◆ Exercise brief
Transcribe the entire listing below exactly.

** Opening Data block **

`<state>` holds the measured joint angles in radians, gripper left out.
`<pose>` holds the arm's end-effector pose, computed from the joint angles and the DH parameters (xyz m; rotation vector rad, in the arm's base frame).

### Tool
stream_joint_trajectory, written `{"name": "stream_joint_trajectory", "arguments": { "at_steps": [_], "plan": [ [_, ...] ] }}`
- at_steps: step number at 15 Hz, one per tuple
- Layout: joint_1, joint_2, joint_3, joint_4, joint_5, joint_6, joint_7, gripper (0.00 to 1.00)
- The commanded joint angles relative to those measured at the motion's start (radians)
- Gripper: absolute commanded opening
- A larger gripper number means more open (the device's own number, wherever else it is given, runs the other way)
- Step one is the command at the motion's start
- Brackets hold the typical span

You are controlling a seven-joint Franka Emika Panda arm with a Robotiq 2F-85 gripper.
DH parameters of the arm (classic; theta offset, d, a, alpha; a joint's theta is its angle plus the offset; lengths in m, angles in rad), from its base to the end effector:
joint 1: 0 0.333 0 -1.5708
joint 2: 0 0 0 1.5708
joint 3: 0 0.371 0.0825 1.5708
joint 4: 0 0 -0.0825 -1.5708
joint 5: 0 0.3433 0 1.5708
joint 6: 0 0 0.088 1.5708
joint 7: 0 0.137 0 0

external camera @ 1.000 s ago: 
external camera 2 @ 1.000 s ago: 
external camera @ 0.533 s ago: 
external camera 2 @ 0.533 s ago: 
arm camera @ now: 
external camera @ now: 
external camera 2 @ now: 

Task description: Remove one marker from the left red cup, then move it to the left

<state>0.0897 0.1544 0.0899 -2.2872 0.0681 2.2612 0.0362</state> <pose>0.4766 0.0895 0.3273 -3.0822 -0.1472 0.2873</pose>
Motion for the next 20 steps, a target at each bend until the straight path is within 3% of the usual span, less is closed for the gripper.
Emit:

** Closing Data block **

◆ Problem solution
`<state>` holds the measured joint angles in radians, gripper left out.
`<pose>` holds the arm's end-effector pose, computed from the joint angles and the DH parameters (xyz m; rotation vector rad, in the arm's base frame).

### Tool
stream_joint_trajectory, written `{"name": "stream_joint_trajectory", "arguments": { "at_steps": [_], "plan": [ [_, ...] ] }}`
- at_steps: step number at 15 Hz, one per tuple
- Layout: joint_1, joint_2, joint_3, joint_4, joint_5, joint_6, joint_7, gripper (0.00 to 1.00)
- The commanded joint angles relative to those measured at the motion's start (radians)
- Gripper: absolute commanded opening
- A larger gripper number means more open (the device's own number, wherever else it is given, runs the other way)
- Step one is the command at the motion's start
- Brackets hold the typical span

You are controlling a seven-joint Franka Emika Panda arm with a Robotiq 2F-85 gripper.
DH parameters of the arm (classic; theta offset, d, a, alpha; a joint's theta is its angle plus the offset; lengths in m, angles in rad), from its base to the end effector:
joint 1: 0 0.333 0 -1.5708
joint 2: 0 0 0 1.5708
joint 3: 0 0.371 0.0825 1.5708
joint 4: 0 0 -0.0825 -1.5708
joint 5: 0 0.3433 0 1.5708
joint 6: 0 0 0.088 1.5708
joint 7: 0 0.137 0 0

external camera @ 1.000 s ago: 
external camera 2 @ 1.000 s ago: 
external camera @ 0.533 s ago: 
external camera 2 @ 0.533 s ago: 
arm camera @ now: 
external camera @ now: 
external camera 2 @ now: 

Task description: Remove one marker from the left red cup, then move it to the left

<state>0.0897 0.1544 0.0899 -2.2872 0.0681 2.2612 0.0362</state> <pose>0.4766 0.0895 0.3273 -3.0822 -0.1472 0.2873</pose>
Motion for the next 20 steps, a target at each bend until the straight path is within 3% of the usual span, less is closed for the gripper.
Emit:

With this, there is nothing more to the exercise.